◆ **Work request**
Everything in the listing beneath must be transcribed exactly.

◆ **Information provided**
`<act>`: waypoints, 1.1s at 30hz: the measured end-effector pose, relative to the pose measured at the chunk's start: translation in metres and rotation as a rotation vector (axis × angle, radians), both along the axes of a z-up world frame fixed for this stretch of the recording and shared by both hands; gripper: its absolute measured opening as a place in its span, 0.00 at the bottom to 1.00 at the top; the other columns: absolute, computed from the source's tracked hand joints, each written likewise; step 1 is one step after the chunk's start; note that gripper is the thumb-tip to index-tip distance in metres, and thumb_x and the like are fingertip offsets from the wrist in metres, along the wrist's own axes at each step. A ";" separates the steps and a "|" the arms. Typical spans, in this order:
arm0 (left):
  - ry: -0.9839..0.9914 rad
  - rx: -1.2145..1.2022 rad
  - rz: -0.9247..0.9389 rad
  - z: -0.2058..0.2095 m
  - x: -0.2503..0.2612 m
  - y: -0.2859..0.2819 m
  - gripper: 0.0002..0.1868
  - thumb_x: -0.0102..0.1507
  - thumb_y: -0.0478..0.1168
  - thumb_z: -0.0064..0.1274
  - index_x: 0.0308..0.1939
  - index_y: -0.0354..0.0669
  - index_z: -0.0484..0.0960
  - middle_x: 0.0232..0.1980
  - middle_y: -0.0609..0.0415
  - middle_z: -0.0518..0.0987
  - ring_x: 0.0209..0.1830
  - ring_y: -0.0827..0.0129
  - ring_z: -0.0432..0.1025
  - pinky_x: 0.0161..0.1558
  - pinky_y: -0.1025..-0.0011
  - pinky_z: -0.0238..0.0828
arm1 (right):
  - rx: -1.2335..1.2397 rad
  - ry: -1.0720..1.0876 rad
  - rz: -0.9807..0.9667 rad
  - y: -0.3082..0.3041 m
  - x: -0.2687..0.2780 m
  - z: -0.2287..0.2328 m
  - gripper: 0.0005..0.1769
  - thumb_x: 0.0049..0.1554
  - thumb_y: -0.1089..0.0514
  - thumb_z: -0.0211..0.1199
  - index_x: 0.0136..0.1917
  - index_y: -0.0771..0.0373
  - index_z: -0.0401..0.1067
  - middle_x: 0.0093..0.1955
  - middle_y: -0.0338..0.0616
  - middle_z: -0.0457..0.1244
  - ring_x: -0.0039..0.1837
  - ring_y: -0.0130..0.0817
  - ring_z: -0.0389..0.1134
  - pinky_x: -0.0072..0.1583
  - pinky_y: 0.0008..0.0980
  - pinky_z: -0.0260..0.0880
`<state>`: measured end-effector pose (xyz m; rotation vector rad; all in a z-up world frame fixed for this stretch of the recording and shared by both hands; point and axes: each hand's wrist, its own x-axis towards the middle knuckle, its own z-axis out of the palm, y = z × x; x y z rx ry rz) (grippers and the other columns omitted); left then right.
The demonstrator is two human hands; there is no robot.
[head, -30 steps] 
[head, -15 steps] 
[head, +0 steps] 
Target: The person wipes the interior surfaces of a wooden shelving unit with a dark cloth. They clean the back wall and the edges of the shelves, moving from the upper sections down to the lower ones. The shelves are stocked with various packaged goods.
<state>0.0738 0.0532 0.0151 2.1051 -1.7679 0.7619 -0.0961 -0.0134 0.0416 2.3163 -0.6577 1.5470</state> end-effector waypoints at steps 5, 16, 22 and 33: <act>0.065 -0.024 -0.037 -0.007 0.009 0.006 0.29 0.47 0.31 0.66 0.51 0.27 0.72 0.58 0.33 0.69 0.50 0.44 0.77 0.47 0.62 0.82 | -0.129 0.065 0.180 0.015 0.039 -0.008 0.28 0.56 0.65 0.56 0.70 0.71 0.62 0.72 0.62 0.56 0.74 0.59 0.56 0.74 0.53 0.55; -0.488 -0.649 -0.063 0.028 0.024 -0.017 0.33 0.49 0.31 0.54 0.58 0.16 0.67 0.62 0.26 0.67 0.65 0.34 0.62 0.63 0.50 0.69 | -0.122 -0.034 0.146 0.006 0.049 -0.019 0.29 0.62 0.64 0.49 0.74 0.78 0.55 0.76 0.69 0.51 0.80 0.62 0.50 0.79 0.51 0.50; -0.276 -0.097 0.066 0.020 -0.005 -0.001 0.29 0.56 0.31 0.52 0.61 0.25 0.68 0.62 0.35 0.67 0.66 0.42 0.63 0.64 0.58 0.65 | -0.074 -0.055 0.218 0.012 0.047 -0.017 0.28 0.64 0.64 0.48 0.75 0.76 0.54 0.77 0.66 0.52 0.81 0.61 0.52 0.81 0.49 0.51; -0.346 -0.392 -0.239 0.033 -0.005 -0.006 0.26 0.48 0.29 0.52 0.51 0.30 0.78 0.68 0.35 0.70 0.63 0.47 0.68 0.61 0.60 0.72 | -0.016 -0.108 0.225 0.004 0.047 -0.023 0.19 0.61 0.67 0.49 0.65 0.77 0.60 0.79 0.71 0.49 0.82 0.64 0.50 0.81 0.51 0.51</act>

◆ **Solution for this exercise**
`<act>`: waypoints, 1.1s at 30hz: the measured end-effector pose, relative to the pose measured at the chunk's start: translation in metres and rotation as a rotation vector (axis × angle, radians), both along the axes of a z-up world frame fixed for this stretch of the recording and shared by both hands; gripper: its absolute measured opening as a place in its span, 0.00 at the bottom to 1.00 at the top; the other columns: absolute, computed from the source's tracked hand joints, each written likewise; step 1 is one step after the chunk's start; note that gripper is the thumb-tip to index-tip distance in metres, and thumb_x and the like are fingertip offsets from the wrist in metres, along the wrist's own axes at each step. A ";" separates the steps and a "|" the arms. Typical spans, in this order:
arm0 (left):
  - ry: -0.9839..0.9914 rad
  - rx: -1.2145..1.2022 rad
  - rz: -0.9247..0.9389 rad
  - z: -0.2058..0.2095 m
  - x: -0.2503..0.2612 m
  - y: -0.2859..0.2819 m
  - gripper: 0.0002..0.1868
  - thumb_x: -0.0102..0.1507
  - thumb_y: -0.0478..0.1168
  - thumb_z: -0.0064..0.1274
  - index_x: 0.0308..0.1939
  - index_y: -0.0354..0.0669
  - index_z: -0.0484..0.0960
  - middle_x: 0.0232..0.1980
  - middle_y: -0.0609..0.0415
  - middle_z: -0.0518..0.0987
  - ring_x: 0.0209..0.1830
  - ring_y: -0.0827..0.0129
  - ring_z: -0.0432..0.1025
  - pinky_x: 0.0161..0.1558
  - pinky_y: -0.1025..-0.0011
  - pinky_z: -0.0238..0.0828
arm1 (right):
  - rx: -1.2335..1.2397 rad
  - ry: -1.0720..1.0876 rad
  - rz: -0.9807..0.9667 rad
  - y: -0.3082..0.3041 m
  - x: -0.2687..0.2780 m
  - z: -0.2287..0.2328 m
  - gripper: 0.0005..0.1769
  - thumb_x: 0.0049..0.1554
  - thumb_y: -0.1089..0.0514
  - thumb_z: -0.0211..0.1199
  - index_x: 0.0136..0.1917
  - index_y: -0.0771..0.0373
  - index_z: -0.0401..0.1067
  - middle_x: 0.0093..0.1955
  - middle_y: -0.0338..0.0616
  - middle_z: -0.0457..0.1244
  - ring_x: -0.0039..0.1837
  - ring_y: -0.0130..0.0817
  - ring_z: -0.0389..0.1134
  - pinky_x: -0.0072..0.1583
  - pinky_y: 0.0008..0.0980
  - pinky_z: -0.0260..0.0880
`<state>`: measured end-effector pose (xyz m; rotation vector rad; all in a z-up world frame fixed for this stretch of the recording and shared by both hands; point and axes: each hand's wrist, its own x-axis towards the middle knuckle, its own z-axis out of the palm, y = z × x; x y z rx ry rz) (grippers and the other columns omitted); left then right.
The demonstrator is two human hands; there is no robot.
[head, -30 steps] 
[head, -15 steps] 
[head, +0 steps] 
Target: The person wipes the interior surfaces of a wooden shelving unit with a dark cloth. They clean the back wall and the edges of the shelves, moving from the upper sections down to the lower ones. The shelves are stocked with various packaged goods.
<state>0.0738 0.0532 0.0151 2.1051 -1.7679 0.7619 -0.0961 -0.0134 0.0416 2.3163 -0.6577 1.5470</state> end-effector waypoints at steps 5, 16, 22 and 33: <act>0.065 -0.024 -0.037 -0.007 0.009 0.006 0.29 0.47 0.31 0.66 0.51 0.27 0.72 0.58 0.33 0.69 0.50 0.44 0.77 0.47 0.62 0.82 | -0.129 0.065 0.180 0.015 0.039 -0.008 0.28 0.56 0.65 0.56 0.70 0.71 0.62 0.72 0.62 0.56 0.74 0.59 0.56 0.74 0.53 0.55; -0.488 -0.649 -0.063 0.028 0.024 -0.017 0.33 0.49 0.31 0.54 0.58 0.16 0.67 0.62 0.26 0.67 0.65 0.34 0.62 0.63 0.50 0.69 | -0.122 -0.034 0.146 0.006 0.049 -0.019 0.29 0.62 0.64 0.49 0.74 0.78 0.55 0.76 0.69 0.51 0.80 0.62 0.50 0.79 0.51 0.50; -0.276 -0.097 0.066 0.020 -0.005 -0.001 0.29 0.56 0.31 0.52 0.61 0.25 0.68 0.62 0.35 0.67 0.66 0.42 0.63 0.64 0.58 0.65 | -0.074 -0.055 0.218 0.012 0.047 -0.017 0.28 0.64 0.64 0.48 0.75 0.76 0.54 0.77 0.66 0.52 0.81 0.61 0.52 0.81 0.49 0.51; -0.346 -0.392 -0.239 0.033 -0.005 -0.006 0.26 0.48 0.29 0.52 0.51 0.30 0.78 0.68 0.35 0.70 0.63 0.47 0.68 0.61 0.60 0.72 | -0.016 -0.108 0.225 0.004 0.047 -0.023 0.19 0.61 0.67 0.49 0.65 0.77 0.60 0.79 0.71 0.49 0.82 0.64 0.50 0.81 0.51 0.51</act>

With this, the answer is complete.